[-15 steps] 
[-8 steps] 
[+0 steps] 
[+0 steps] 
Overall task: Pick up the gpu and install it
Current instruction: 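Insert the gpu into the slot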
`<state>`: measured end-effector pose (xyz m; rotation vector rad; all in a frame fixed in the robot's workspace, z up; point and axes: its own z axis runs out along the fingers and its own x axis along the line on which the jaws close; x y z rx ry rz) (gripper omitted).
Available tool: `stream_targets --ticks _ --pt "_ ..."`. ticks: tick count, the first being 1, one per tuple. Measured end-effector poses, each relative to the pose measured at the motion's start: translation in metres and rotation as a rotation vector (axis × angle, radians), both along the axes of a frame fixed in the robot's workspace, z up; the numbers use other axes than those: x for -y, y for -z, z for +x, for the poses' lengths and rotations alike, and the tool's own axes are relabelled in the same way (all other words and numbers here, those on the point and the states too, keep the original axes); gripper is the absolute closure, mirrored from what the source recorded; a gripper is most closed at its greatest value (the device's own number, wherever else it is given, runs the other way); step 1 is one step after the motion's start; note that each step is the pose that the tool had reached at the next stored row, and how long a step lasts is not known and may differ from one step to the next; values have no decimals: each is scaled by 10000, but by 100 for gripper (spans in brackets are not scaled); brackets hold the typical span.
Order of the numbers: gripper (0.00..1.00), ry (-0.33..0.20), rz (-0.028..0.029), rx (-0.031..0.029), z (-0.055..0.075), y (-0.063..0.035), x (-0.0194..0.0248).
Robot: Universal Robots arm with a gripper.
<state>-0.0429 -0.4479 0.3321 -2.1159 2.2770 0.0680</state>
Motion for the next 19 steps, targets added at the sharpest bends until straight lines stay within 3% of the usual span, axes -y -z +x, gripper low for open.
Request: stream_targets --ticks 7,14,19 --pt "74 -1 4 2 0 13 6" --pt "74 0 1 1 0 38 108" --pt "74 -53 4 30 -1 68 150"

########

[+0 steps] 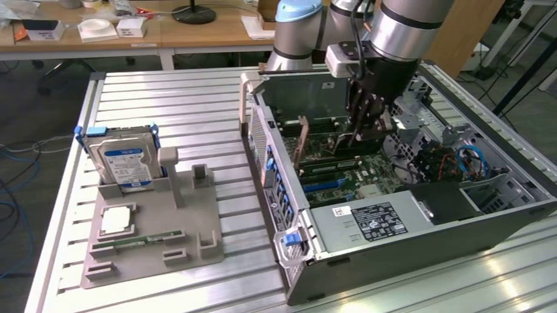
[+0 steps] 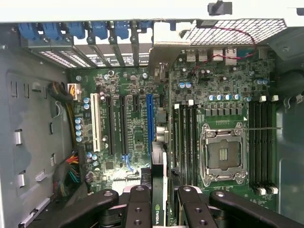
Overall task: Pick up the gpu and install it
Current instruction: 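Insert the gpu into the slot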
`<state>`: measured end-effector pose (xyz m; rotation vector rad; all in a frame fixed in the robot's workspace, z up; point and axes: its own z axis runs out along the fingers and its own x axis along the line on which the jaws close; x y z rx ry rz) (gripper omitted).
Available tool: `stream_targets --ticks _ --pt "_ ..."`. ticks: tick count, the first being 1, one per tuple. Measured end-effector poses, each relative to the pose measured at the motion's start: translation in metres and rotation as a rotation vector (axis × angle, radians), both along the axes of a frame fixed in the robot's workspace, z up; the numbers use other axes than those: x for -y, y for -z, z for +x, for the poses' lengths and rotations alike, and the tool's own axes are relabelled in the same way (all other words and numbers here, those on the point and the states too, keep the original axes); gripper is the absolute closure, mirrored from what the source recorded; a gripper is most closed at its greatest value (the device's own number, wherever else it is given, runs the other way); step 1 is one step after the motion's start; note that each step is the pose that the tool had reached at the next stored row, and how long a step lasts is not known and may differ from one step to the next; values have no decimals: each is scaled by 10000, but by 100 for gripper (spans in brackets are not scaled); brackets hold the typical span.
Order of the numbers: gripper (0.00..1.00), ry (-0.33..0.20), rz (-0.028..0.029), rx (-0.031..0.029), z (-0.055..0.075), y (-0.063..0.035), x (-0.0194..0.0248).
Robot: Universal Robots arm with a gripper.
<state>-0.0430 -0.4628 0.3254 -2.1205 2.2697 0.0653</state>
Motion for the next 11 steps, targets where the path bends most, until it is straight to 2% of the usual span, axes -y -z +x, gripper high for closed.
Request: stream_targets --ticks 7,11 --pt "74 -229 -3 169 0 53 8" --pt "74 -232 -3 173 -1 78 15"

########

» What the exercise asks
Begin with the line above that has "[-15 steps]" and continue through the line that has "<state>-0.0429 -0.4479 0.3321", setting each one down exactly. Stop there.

» Result of this task
[-15 steps] 
[-8 steps] 
[+0 steps] 
[+0 steps] 
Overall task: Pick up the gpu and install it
Current instruction: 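Insert the gpu into the slot
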`<state>`: measured end-effector pose (xyz m; rotation vector rad; all in a frame fixed in the robot's workspace, z up; point and axes: its own z axis runs out along the fingers and its own x axis along the line on which the jaws close; x y z rx ry rz) (gripper omitted).
Available tool: `stream_targets --ticks _ --pt "_ ..."`. ticks: tick count, the first being 1, one per tuple. Measured end-effector poses, each relative to the pose measured at the motion's start: translation in metres and rotation as a rotation vector (axis × angle, radians), both along the axes of a frame fixed in the robot's workspace, z up; the numbers use other axes than those: x for -y, y for -z, z for +x, for the poses' lengths and rotations alike, and the tool's own axes are relabelled in the same way (all other words and numbers here, those on the point and the states too, keep the original axes); gripper is the absolute closure, mirrored from what the source recorded; a gripper is most closed at its greatest value (the device's own number, wherever else it is given, runs the other way); step 1 is one step after the motion's start; note that each step is the pose that the tool had reached at the next stored row, and how long a step lasts is not known and may differ from one step to the next; values have no decimals: each is scaled by 10000, but by 100 for gripper (spans in brackets are not scaled); brackets hold the typical span.
Order of the numbers: gripper (0.00..1.00), ry (-0.33..0.20), rz (-0.028..0.029), rx (-0.031..0.029), z (-0.055..0.075), y (-0.063..0.035), x (-0.0194..0.0248).
Robot: Universal Robots arm with a gripper.
<state>-0.0429 -0.4479 0.3321 -2.1159 2.2770 0.0680</state>

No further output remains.